I fully agree with your Lordships that the purpose of the Bill and of this duty are to make a difference to the lives of disabled people, whether they have a learning disability or any other impairment. It is a sad fact of life that learning disabled people still experience institutional discrimination when they interact with public services. The health sector is no different.
For example, one study that I was reading over the weekend has found that learning disabled people are 58 times more likely to die before the age of 50 than non-disabled people. The statistic is due not to their impairments but to their access to suitable health care. It also gave the example that although 75 per cent of non-learning disabled women take up mammography, only about 25 per cent of learning disabled people do so.

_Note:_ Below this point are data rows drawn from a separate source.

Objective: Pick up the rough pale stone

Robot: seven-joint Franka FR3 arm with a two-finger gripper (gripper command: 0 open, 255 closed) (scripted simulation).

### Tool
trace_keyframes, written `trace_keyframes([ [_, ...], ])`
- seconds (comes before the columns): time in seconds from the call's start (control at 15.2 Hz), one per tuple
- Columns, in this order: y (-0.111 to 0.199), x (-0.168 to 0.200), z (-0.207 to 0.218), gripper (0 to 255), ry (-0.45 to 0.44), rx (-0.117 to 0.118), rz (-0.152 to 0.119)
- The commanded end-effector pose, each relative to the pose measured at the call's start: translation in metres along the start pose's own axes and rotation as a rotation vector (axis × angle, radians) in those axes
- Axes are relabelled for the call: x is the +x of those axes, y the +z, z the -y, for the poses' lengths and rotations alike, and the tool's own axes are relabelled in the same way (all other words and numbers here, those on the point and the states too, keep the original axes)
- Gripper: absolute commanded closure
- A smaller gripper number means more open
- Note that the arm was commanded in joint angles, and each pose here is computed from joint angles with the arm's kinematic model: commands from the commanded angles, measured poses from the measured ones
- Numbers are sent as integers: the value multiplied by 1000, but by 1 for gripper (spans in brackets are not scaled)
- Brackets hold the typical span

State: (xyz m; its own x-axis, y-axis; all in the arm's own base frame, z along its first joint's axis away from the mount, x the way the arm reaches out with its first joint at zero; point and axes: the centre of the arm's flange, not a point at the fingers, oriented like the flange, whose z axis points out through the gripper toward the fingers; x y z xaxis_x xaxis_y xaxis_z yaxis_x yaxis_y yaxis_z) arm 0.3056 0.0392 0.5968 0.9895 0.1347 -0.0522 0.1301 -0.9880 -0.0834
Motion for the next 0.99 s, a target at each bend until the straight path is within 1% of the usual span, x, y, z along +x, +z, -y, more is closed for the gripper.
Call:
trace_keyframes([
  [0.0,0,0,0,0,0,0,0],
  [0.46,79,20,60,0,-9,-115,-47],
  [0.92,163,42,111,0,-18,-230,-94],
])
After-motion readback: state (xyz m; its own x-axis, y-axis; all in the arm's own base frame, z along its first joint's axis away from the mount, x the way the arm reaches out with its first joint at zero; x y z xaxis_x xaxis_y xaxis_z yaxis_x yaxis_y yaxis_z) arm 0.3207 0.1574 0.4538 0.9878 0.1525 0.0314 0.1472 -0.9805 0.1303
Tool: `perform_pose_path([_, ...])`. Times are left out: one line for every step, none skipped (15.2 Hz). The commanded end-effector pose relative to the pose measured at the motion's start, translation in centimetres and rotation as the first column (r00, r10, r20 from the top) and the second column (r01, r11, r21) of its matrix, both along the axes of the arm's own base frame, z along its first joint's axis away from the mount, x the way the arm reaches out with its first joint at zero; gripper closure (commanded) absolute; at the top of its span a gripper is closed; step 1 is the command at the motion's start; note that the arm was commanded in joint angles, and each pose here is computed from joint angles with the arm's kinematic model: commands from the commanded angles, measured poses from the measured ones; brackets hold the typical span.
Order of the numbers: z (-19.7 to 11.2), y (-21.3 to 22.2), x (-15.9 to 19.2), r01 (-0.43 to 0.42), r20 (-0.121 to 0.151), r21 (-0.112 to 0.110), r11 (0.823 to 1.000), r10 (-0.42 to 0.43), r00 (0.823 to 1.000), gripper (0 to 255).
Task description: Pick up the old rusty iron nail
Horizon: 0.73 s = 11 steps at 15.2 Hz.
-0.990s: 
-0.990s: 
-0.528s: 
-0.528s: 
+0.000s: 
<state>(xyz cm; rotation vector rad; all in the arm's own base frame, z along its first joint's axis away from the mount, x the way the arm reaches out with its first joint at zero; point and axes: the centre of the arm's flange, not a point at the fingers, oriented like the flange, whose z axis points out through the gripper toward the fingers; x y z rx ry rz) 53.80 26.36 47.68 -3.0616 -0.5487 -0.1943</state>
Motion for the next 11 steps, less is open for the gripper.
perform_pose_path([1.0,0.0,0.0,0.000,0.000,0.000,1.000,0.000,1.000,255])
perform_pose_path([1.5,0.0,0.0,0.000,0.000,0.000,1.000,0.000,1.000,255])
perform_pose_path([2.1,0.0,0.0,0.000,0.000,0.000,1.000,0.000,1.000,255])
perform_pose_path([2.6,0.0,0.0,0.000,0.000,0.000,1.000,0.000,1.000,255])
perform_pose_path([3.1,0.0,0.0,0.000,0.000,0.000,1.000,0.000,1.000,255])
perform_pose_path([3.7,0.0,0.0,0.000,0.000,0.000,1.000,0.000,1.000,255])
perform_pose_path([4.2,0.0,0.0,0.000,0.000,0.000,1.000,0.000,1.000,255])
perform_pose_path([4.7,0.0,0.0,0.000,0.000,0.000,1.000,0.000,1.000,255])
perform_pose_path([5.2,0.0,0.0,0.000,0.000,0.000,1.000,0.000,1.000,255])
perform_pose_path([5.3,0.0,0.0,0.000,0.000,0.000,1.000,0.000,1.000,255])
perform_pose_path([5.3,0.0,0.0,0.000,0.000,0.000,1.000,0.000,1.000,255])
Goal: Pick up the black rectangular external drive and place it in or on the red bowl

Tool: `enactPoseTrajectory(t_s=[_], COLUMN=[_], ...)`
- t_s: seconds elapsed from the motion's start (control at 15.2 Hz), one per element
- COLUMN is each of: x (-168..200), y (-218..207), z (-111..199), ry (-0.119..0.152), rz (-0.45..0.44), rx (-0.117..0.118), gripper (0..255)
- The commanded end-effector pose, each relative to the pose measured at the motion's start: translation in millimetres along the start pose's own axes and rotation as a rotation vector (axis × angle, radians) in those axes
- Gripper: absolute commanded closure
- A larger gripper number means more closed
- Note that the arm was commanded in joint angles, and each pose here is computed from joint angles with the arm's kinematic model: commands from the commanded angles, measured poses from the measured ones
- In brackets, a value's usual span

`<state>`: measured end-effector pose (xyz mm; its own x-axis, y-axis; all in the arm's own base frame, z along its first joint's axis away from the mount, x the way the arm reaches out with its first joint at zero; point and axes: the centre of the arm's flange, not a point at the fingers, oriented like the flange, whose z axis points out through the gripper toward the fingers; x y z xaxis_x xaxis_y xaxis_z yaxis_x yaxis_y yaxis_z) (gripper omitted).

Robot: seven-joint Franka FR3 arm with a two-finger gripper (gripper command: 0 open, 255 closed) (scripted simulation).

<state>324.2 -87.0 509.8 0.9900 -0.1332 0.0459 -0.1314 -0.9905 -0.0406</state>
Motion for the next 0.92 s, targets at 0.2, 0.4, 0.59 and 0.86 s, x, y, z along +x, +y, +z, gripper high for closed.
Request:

Such figures illustrate why it is so important that the duty to promote equality is implemented effectively in the health sector as in other parts of public life. It is precisely this type of discrimination that the Bill seeks to address.
The Government will be working closely with the DRC to ensure that the duty is implemented effectively. As your Lordships will be aware, we published draft regulations recently that could be made under powers granted by Clause 3. Our consultation document, Delivering Equality for Disabled People, made it clear that the duties will be applied widely across the health sector.
The DRC has already published its draft code of practice on the duty. I am glad that the consultation on the code will include events particularly focused on health issues. I am also sure that the DRC's formal investigation into the health inequalities experienced by learning disabled people and people experiencing mental distress will also be fruitful in informing the development of guidance and best practice.